### ASSIGNMENT
Transcribe word for word the section of the records below that opens with the line containing "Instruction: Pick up" and closes with the line containing "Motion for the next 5"; drop every picture.

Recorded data
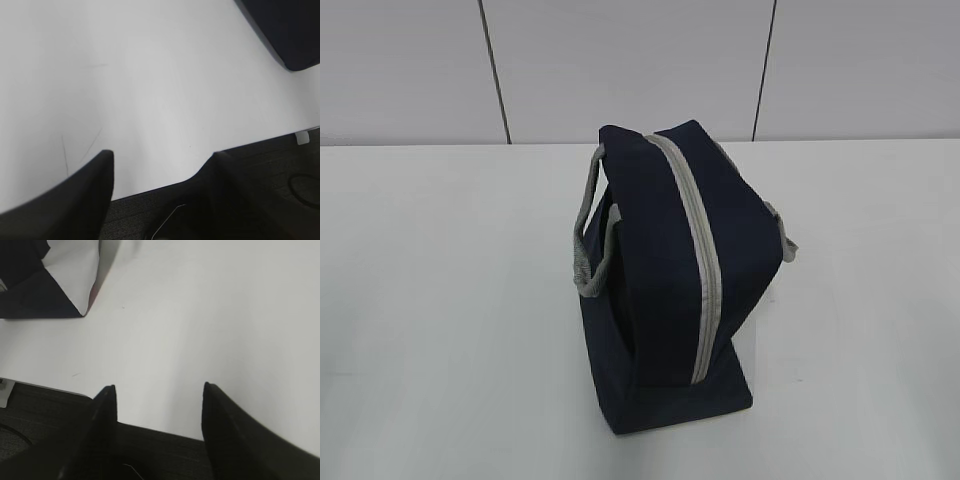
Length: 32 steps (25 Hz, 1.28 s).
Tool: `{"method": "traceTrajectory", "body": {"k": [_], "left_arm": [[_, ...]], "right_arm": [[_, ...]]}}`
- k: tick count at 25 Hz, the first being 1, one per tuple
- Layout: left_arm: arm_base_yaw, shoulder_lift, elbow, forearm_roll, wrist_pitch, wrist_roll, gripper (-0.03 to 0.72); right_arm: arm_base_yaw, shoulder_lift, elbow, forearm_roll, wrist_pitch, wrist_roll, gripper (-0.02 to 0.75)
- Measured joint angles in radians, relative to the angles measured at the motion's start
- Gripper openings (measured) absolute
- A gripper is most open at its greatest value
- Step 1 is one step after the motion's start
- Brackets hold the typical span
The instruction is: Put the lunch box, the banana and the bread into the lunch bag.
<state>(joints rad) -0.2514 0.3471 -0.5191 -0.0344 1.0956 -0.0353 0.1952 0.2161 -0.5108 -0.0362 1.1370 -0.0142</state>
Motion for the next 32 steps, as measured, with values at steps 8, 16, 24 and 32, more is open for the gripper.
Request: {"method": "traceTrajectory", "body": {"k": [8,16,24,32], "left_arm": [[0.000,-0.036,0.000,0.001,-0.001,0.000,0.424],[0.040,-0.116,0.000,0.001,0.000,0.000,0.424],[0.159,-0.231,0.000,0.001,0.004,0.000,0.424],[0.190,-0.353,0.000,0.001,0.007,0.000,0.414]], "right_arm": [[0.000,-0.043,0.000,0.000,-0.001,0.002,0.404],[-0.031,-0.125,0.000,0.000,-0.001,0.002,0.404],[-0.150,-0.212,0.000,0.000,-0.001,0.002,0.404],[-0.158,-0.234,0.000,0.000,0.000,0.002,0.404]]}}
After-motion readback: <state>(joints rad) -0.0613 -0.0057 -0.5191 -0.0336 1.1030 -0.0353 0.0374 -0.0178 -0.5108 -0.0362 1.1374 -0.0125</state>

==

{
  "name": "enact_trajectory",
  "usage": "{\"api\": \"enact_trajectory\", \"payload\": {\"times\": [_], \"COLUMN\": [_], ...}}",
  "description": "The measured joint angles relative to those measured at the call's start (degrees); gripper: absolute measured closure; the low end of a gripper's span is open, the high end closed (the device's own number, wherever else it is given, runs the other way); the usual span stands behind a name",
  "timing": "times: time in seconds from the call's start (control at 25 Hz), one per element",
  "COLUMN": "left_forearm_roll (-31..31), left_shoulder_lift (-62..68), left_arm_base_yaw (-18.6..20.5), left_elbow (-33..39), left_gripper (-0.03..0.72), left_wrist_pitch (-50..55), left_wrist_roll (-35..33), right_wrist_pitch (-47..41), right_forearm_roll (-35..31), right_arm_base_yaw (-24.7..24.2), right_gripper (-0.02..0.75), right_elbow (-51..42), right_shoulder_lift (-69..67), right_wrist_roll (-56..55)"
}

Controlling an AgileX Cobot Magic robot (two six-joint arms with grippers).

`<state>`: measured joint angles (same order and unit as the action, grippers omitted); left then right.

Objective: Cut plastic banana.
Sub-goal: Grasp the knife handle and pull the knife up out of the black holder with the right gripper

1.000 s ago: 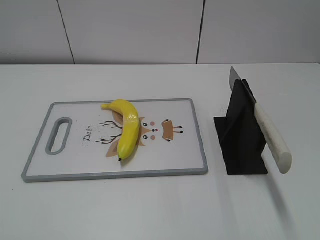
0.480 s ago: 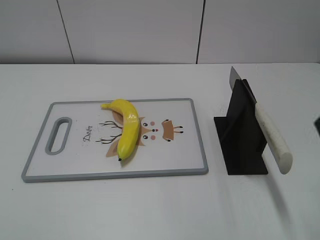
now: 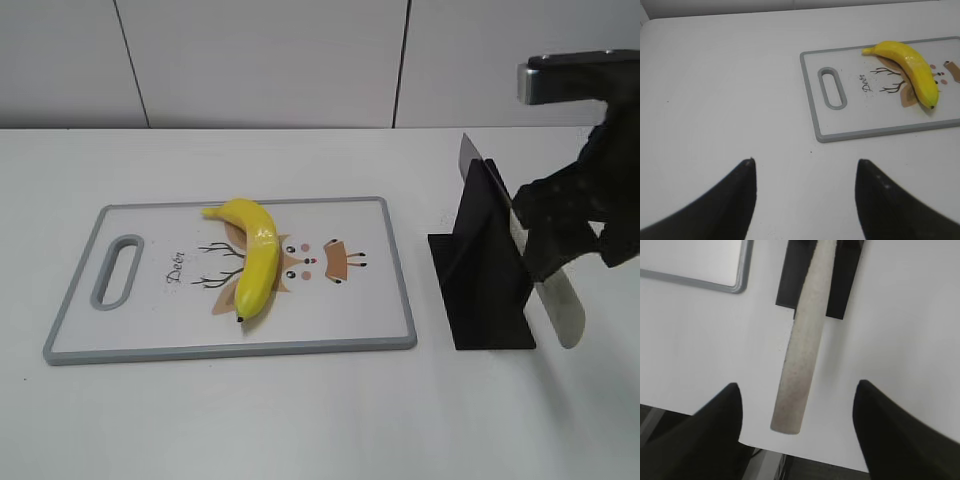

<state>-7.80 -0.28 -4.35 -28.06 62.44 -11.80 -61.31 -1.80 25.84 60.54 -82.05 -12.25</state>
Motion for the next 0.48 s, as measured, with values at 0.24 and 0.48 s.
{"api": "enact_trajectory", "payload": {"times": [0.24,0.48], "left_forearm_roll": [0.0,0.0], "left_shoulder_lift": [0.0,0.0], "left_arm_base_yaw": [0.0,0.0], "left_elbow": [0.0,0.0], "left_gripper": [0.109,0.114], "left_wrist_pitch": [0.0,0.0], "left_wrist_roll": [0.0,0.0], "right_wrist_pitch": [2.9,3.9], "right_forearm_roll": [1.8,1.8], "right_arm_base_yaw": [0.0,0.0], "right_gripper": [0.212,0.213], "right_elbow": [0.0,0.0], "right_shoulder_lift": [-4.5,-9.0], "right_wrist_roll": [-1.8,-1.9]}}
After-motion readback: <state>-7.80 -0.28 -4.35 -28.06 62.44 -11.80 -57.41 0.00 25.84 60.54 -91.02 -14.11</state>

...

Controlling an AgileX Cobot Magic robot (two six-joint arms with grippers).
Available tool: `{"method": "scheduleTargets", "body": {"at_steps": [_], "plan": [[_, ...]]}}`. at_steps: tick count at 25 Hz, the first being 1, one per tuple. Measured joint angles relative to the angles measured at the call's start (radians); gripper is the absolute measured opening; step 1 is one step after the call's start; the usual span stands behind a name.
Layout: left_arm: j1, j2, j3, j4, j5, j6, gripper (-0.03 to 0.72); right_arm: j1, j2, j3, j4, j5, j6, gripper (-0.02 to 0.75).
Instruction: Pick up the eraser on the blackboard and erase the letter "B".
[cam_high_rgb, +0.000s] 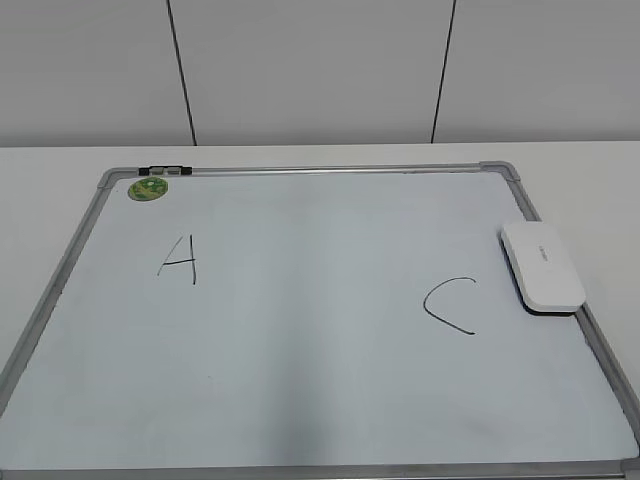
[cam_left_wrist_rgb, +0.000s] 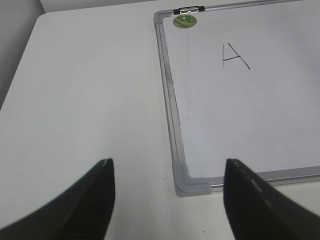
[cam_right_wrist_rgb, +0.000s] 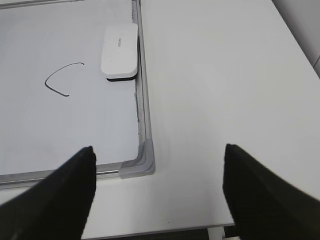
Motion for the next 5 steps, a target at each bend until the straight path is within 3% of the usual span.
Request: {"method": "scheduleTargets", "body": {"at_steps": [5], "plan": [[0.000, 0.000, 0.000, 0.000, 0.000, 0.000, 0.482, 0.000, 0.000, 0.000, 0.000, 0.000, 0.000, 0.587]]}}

### TASK ANSWER
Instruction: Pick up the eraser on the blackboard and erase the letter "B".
[cam_high_rgb, +0.000s] 
[cam_left_wrist_rgb, +0.000s] 
[cam_right_wrist_rgb, +0.000s] 
Motion for the next 5 steps, a target at each bend until the straight path is within 3% of the usual span.

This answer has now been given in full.